Task item: Where a record contains an image, leave the image out and print the rest exactly.

Provided material:
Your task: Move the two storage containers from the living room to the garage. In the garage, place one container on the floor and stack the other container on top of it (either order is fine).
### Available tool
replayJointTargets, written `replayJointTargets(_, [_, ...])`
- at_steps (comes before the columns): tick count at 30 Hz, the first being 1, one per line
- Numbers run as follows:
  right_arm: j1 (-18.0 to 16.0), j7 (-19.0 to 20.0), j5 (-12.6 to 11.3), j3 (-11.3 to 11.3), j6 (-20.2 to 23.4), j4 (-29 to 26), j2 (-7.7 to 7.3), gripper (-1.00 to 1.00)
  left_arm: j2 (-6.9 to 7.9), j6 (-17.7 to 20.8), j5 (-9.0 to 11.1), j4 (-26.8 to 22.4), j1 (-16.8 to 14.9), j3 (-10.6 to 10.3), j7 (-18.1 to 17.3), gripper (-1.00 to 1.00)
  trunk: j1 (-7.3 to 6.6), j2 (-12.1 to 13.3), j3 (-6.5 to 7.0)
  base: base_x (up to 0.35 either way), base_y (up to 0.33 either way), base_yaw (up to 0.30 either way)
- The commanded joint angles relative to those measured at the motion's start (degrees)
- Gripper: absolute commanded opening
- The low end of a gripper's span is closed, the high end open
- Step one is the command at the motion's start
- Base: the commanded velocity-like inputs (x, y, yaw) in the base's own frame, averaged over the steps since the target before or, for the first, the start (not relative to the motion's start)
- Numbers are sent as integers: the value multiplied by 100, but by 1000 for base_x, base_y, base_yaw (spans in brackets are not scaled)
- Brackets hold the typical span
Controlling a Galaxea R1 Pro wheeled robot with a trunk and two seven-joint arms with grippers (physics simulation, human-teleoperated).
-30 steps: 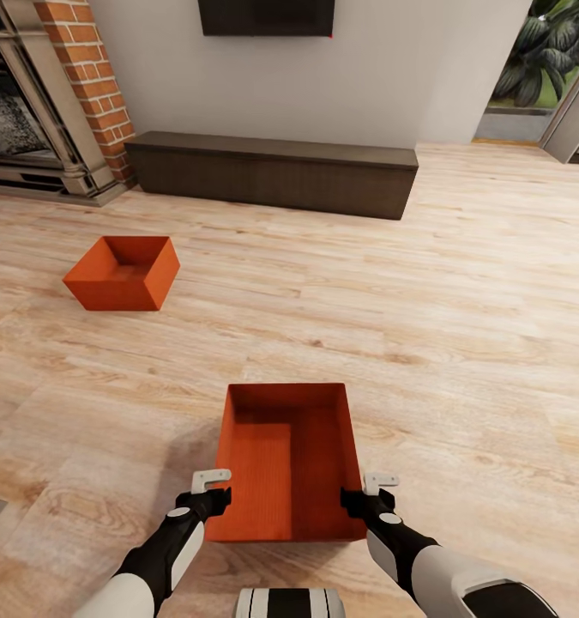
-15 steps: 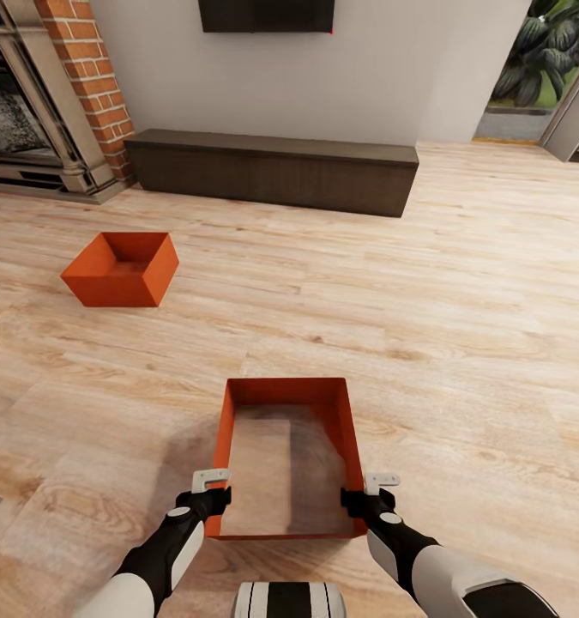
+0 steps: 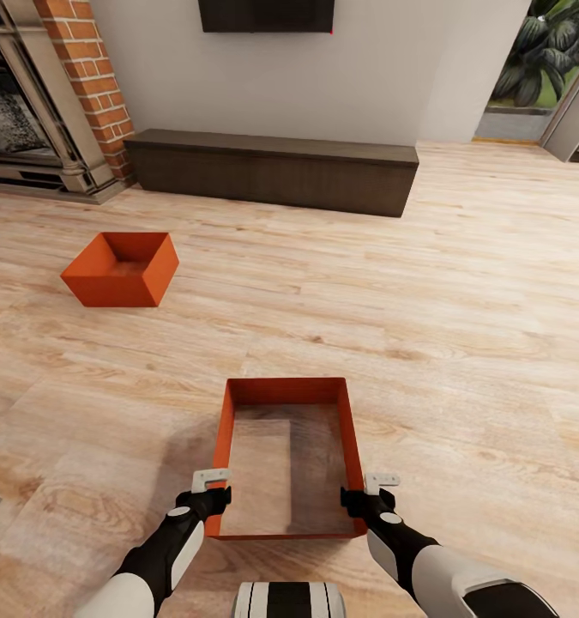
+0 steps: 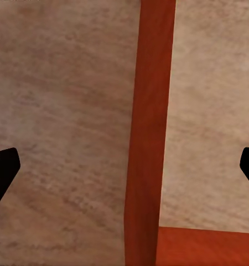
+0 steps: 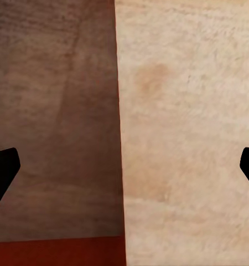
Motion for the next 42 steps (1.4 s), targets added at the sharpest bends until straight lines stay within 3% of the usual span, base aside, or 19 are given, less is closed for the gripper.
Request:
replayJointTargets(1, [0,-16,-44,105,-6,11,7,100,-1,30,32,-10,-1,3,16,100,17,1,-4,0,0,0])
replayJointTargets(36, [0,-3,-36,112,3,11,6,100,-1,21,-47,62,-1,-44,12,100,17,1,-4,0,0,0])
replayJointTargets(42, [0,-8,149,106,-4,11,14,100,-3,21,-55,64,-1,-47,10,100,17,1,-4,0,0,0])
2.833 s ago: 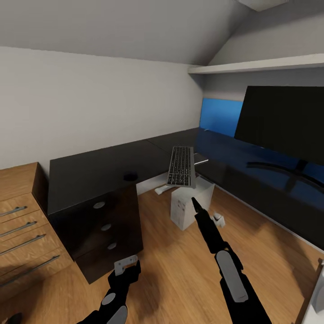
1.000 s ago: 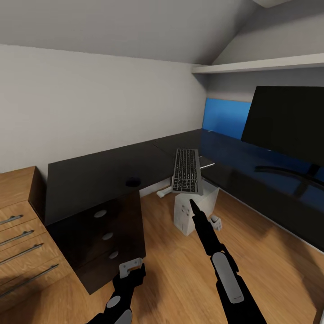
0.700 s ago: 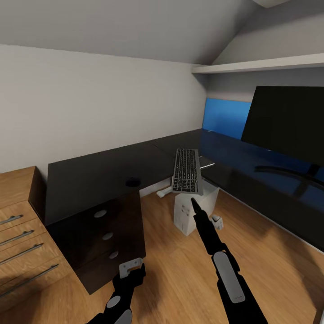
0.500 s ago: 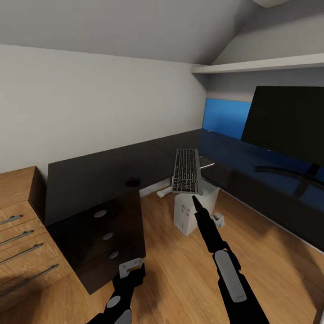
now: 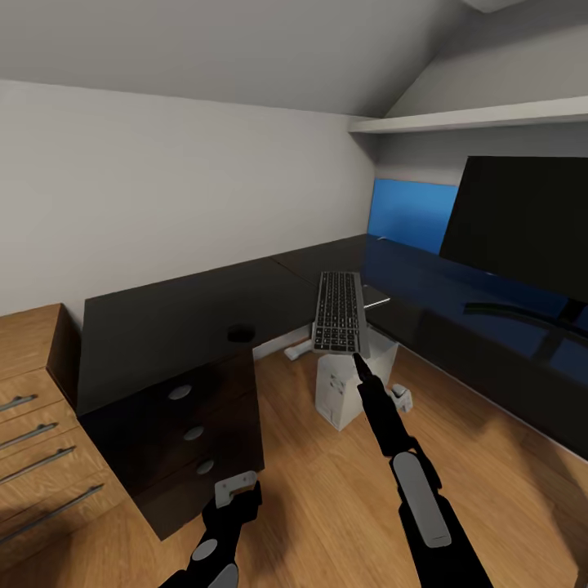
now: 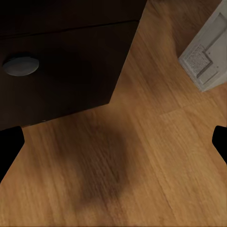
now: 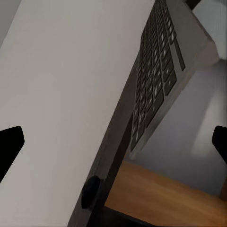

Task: In the bedroom, organize the workspace by keeping the computer under the desk, ensuring the monitor is on the desk, placing the keyboard on the desk next to the monitor, placing the mouse on the desk next to the keyboard, moving the folder from the swivel chair onto the desk next to the mouse, stacking the notebook on top of the folder with the pen on top of the notebook, and positioning the swivel chair next to the desk.

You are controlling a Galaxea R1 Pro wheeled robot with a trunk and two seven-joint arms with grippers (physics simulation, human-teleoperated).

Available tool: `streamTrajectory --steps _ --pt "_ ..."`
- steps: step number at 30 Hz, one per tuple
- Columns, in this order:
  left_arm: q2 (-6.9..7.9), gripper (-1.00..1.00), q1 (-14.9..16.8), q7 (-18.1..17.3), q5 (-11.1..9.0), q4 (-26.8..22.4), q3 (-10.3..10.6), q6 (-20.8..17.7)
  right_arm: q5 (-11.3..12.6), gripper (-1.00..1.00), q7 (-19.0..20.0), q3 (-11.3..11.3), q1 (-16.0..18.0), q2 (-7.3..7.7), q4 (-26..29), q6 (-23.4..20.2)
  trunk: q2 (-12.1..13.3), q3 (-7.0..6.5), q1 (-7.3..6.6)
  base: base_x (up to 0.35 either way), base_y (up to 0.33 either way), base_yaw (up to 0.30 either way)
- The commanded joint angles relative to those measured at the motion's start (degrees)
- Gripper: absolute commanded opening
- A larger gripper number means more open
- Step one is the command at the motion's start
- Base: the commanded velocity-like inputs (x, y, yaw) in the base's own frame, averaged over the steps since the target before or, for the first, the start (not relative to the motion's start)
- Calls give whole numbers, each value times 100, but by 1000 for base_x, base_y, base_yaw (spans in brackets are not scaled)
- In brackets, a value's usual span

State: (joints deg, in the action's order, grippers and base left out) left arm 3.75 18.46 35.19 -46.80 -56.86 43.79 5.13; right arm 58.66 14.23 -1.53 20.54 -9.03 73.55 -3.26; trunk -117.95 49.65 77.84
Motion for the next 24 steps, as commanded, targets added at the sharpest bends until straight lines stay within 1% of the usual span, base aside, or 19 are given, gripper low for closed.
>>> streamTrajectory --steps 1,7,12,19,24 --pt "6 100 9 31 -58 -3 32 54 59 100 27 -42 3 -5 -11 -34 -2 5 0 28 0 0" --pt "2 100 9 31 -57 -1 40 58 64 100 -85 -82 3 -2 -142 -34 -2 5 0 10 0 0" --pt "3 100 9 24 -63 -1 41 53 66 100 -241 -152 3 -5 -251 -37 -2 5 0 142 0 0" --pt "3 100 9 24 -74 9 41 50 74 100 -328 -171 3 -17 -407 -39 -2 5 0 26 5 0" --pt "-4 100 9 30 -68 21 44 53 77 100 -332 -158 3 -26 -419 -37 -2 5 0 122 151 0"
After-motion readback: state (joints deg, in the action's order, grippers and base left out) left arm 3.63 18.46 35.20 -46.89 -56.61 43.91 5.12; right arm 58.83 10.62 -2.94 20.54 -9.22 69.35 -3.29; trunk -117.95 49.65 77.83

Answer below:
Your task: Move the two storage containers from the living room to the garage. In the garage, place one container on the floor and stack the other container on top of it (either order is fine).
### Available tool
replayJointTargets, written `replayJointTargets(_, [_, ...])`
- at_steps (comes before the columns): tick count at 30 Hz, the first being 1, one per line
- Numbers run as follows:
  right_arm: j1 (-18.0 to 16.0), j7 (-19.0 to 20.0), j5 (-12.6 to 11.3), j3 (-11.3 to 11.3), j6 (-20.2 to 23.4), j4 (-29 to 26), j2 (-7.7 to 7.3), gripper (-1.00 to 1.00)
  left_arm: j2 (-6.9 to 7.9), j6 (-17.7 to 20.8), j5 (-9.0 to 11.1), j4 (-26.8 to 22.4), j1 (-16.8 to 14.9), j3 (-10.6 to 10.3), j7 (-18.1 to 17.3), gripper (-1.00 to 1.00)
  trunk: j1 (-7.3 to 6.6), j2 (-12.1 to 13.3), j3 (-6.5 to 7.0)
  base: base_x (up to 0.35 either way), base_y (up to 0.33 either way), base_yaw (up to 0.30 either way)
- The commanded joint angles relative to those measured at the motion's start (degrees)
- Gripper: absolute commanded opening
- The low end of a gripper's span is closed, the high end open
- Step one is the command at the motion's start
- Base: the commanded velocity-like inputs (x, y, yaw) in the base's own frame, averaged over the steps since the target before or, for the first, the start (not relative to the motion's start)
- Numbers are sent as integers: the value multiplied by 100, but by 1000 for base_x, base_y, base_yaw (spans in brackets are not scaled)
- Brackets hold the typical span
Controlling a Galaxea R1 Pro wheeled robot with a trunk and two seven-joint arms with grippers (physics simulation, human-teleoperated).
-30 steps: 
-15 steps: 
+0 steps: 
+0 steps: 
+0 steps: 
Motion for the next 42 steps (1.4 s), targets added at the sharpest bends until straight lines stay within 3% of the usual span, base aside, or 19 are given, less is closed for the gripper.
Request:
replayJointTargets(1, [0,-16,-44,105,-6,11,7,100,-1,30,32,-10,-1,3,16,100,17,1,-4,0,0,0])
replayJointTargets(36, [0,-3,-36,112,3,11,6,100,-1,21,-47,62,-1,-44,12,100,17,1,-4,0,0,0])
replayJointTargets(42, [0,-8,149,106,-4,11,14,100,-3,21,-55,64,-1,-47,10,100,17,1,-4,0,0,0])
2.833 s ago: 
1.000 s ago: 
0.700 s ago: 
0.500 s ago: 
now: 
now: 
now: 

Task: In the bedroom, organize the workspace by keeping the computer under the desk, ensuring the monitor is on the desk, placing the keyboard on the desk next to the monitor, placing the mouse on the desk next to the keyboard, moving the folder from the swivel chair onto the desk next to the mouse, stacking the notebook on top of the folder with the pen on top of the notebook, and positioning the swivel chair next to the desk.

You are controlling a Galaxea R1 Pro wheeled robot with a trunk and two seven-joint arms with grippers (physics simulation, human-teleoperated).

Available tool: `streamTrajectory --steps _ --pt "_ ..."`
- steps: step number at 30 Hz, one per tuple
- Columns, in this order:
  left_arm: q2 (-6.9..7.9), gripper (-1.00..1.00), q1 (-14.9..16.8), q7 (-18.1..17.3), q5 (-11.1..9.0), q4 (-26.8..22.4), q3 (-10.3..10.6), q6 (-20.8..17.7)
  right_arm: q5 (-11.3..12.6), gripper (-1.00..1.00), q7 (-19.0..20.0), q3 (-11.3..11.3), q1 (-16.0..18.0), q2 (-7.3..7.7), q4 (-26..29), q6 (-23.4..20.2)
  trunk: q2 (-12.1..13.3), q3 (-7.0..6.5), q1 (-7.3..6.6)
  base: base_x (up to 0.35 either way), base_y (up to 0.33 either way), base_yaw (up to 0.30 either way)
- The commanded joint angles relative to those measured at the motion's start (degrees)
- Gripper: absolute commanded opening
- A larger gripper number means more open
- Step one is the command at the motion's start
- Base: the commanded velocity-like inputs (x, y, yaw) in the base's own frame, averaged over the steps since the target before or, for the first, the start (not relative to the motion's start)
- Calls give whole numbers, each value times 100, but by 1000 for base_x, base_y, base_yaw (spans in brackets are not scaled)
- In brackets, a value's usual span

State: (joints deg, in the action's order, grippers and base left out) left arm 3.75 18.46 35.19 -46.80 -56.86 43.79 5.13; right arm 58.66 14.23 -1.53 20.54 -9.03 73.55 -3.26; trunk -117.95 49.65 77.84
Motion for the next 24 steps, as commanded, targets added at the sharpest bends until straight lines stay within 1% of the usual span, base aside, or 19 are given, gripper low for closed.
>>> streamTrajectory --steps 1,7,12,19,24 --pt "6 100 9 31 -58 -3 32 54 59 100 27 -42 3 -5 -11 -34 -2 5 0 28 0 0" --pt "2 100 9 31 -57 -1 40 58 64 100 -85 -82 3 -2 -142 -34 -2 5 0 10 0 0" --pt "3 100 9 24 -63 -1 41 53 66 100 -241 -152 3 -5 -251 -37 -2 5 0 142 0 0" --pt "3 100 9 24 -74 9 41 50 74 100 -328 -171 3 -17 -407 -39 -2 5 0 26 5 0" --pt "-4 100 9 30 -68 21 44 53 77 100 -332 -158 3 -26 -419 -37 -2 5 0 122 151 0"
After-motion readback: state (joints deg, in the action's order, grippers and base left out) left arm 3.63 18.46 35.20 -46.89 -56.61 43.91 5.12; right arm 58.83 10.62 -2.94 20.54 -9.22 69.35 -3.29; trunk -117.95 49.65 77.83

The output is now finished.